A nurse is reinforcing teaching with a client about breast self-examinations. Which of the following statements by the client indicates an understanding of the teaching?
- A. It is common for the skin on my breasts to dimple.
- B. I will perform breast exams every other month.
- C. It is common for one breast to be larger than the other.
- D. I will perform breast exams the day my period begins.
Correct Answer: C
Rationale: It is normal for one breast to be slightly larger than the other, and this statement reflects an understanding of breast self-examination teaching.
A nurse is contributing to the plan of care for a client who has AIDS and has malnutrition. Which of the following actions should the nurse include in the plan of care?
- A. Encourage three large meals daily.
- B. Season foods with spices.
- C. Provide a high-calorie diet.
- D. Administer an antiemetic after each meal.
Correct Answer: C
Rationale: A high-calorie diet addresses malnutrition in AIDS clients, supporting nutritional needs and immune function.

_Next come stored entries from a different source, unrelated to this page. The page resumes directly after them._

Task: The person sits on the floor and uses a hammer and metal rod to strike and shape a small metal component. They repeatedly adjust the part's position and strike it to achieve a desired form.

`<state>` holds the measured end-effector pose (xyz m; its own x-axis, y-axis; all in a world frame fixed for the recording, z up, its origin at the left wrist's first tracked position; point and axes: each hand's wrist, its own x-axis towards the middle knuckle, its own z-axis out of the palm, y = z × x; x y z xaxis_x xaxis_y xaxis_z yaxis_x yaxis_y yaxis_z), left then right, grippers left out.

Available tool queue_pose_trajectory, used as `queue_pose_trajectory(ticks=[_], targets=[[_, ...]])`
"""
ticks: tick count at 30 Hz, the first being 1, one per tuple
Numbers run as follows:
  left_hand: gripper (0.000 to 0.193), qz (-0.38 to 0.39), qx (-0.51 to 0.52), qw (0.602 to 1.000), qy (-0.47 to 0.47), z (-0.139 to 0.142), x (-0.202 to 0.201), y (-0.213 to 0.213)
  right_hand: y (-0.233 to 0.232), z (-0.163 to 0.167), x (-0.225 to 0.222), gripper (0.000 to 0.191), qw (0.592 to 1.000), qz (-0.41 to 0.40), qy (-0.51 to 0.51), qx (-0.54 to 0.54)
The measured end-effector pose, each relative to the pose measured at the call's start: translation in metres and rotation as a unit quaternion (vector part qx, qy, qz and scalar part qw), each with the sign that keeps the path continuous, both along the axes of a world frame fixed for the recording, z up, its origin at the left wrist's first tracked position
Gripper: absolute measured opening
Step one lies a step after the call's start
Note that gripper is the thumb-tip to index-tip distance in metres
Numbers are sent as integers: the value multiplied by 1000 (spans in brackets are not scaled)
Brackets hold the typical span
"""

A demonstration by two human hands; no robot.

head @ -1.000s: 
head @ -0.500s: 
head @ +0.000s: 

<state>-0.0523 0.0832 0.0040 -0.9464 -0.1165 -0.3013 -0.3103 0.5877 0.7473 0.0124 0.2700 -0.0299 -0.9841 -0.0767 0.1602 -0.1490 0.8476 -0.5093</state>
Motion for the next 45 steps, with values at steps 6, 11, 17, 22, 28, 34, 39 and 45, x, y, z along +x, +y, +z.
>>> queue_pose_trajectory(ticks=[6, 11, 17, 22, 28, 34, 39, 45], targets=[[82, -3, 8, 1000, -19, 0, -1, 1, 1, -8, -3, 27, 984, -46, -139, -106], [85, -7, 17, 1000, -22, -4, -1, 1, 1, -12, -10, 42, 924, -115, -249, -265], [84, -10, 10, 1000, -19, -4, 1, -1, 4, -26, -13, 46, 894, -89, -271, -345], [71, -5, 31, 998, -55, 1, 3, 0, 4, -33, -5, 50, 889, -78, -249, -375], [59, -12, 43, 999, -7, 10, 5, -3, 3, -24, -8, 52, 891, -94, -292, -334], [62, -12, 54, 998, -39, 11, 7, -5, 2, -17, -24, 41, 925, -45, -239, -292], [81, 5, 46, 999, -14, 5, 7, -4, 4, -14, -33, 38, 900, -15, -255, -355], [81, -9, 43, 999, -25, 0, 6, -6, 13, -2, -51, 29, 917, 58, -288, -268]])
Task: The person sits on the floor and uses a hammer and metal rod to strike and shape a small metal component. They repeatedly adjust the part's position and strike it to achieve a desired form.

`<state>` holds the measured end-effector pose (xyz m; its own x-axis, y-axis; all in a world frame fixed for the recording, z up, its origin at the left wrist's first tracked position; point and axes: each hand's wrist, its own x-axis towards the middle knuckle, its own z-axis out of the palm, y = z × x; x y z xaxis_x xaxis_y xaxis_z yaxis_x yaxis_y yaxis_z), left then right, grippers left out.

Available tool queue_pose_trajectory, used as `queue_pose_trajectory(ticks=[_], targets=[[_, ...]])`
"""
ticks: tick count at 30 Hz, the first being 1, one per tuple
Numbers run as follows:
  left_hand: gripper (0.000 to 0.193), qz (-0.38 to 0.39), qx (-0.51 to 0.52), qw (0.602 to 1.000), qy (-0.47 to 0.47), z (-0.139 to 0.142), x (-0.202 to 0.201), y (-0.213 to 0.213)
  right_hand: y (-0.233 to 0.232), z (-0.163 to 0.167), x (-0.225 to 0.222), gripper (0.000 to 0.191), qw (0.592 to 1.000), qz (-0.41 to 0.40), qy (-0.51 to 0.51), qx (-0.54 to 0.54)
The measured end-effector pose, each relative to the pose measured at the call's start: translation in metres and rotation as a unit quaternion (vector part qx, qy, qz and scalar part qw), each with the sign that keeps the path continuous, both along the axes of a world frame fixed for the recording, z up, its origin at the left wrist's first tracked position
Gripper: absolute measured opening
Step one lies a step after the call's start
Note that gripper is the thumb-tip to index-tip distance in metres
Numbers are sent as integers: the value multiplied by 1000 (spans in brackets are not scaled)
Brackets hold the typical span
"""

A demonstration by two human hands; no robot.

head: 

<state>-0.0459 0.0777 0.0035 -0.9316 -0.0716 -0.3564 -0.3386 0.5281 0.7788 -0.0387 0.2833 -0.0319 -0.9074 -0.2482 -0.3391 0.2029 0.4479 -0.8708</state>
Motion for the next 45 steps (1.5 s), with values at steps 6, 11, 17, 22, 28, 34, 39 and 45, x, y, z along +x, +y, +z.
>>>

A nurse is reinforcing teaching about ostomy supplies with a client who has a new colostomy. Which of the following information should the nurse include?
- A. Empty the pouch when it is 1/3 to 1/2 full.
- B. Use a standard enema set to irrigate the colostomy.
- C. Cleanse the skin surrounding the stoma with moisturizing soap.
- D. Cut the opening in the skin barrier 1/4 inch larger than the stoma.
Correct Answer: A
Rationale: Emptying the pouch when 1/3 to 1/2 full prevents leakage and maintains skin integrity, a key aspect of ostomy care.
A nurse is collecting data from a client who has a newly placed colostomy. Which of the following findings should indicate to the nurse the client has accepted their new altered body image?
- A. Prefers not to look at the stoma site
- B. Participates in performing ostomy care
- C. Denies feelings of sadness about the ostomy
- D. Accepts that sexual activity will decrease
Correct Answer: B
Rationale: Participating in ostomy care demonstrates acceptance and adaptation to the altered body image.